DATASET CONTENT:
►

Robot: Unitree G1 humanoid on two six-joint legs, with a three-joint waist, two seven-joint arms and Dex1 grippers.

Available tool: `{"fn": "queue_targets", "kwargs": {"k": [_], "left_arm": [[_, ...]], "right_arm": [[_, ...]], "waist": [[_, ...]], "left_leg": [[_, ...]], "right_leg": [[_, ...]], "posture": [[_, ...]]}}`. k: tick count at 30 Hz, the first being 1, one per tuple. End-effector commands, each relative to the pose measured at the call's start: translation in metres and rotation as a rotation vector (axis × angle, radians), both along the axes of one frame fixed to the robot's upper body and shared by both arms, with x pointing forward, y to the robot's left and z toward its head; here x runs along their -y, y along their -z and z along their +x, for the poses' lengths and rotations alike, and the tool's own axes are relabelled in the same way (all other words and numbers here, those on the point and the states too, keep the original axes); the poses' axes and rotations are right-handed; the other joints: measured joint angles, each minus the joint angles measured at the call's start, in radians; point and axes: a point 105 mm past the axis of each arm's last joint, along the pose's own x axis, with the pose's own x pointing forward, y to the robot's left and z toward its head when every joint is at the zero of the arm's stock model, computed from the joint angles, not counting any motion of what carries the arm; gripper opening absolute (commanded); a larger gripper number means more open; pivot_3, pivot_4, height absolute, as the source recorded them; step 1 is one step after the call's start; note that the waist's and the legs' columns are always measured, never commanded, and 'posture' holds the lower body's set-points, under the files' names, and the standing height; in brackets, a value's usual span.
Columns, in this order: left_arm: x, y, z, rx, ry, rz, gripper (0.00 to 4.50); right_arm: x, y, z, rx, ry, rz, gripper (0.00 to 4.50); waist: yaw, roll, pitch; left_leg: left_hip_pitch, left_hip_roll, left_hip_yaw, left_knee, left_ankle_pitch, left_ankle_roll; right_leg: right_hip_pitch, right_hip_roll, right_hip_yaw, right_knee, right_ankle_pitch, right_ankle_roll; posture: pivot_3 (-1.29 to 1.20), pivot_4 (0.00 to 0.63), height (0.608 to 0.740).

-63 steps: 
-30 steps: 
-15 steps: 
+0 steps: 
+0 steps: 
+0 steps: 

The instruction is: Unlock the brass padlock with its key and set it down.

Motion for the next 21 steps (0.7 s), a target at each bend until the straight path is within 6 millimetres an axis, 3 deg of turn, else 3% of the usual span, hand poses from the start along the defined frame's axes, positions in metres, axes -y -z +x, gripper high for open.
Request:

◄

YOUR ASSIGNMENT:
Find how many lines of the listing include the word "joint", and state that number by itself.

WRITTEN SOLUTION:
2